Downloading Data from millercenter.org

Introduction

The Miller Center of Public Affairs often receives requests for bulk downloads of our data. This site is intended to help satisfy these requests. If you are interested in downloading data from millercenter.org, please read this document. If you have questions, contact Miles Efron (mefron@virginia.edu).

Our most commonly requested data are from our the Presidential Speeches collection. This is a corpus of text data--speeches given by U.S. presidents, from George Washington's time to the contemporary presidency. The collection is not exhaustive; inclusion in the collection is an editorial decision by Miller Center staff. However, we have over 1,000 speeches available, and many NLP and computational humanities / social science researchers find it useful.

With this in mind, we have made the Presidential Speeches collection available via a REST API. At this point the API is simple, but it should meet most researchers' needs.

Terms of service

These data are offered as-is, with no warantee or support, for the use of the research and academic communities. At this time, we offer access to the data without authentication. However, rate-limiting does apply to the API described in this document, so please exercise prudence in using it.

The speeches are in the public domain. But please cite the data like so:

For the impatient: how to get the data

If you just want to download the speech data, the fastest way is to download this simple python program. Running it on your computer will download the full speech corpus:

$ python download_mc_speeches.py

(This sends the results to a json-encoded file called speeches.json.)

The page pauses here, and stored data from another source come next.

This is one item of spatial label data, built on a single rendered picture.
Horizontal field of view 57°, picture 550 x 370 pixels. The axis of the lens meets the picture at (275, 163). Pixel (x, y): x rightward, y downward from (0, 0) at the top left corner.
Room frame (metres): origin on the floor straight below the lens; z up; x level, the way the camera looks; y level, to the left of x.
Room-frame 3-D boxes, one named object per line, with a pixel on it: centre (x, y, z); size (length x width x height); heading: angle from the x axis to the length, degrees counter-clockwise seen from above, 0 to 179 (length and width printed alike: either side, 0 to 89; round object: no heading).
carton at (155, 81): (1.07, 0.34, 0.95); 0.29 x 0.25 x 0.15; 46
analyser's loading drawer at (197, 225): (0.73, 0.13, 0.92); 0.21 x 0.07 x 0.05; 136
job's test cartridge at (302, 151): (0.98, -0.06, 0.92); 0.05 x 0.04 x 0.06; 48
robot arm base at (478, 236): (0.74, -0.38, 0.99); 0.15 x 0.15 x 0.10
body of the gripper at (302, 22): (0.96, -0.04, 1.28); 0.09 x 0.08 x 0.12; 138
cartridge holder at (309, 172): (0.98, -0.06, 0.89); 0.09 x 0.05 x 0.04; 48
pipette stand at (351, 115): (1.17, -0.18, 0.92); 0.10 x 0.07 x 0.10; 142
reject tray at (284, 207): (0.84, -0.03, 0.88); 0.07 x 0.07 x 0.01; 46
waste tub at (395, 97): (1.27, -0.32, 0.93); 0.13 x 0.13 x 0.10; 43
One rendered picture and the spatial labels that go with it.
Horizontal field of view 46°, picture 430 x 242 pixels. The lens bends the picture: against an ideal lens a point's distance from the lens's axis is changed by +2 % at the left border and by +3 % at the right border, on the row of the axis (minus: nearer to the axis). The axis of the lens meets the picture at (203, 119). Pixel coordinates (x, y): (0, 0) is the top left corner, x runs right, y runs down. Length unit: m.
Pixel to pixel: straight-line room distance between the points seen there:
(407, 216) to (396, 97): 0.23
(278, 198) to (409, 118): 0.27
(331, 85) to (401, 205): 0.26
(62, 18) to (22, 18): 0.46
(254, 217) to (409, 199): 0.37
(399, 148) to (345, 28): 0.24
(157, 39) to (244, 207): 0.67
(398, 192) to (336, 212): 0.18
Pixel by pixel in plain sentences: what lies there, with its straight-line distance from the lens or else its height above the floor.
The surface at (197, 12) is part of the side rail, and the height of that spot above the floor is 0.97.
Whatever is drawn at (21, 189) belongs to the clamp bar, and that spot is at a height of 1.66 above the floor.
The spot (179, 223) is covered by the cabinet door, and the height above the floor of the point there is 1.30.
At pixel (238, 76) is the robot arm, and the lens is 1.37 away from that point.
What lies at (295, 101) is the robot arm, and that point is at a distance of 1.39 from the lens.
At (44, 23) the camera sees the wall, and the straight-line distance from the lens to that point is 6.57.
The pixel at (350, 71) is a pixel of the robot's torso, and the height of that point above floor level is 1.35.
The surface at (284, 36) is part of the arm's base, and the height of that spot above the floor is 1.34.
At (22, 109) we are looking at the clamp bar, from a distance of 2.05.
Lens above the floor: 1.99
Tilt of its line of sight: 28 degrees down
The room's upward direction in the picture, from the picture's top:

NB: This is a trivial and emphatically non-optimized program. For the sake of simplicity, it holds all returned speeches in memory during the API pagination. Since the corpus is small, this shouldn't present a problem for most computers. Our goal in providing it is only to allow (a) a simple way to download the data and (b) a clear example of how to interact with the API.

Other Details

For a fuller discussion of how to interact with our API. Please see the API documentation. At this time the API only permits downloading the speech data. In the future we plan to add to the API in two ways:

  1. More data: We hope to increase our data offerings to other corpora.
  2. Summary statistics: Soon the API will expose statistics such as term counts for the speech data to allow for shareable model preprocessing.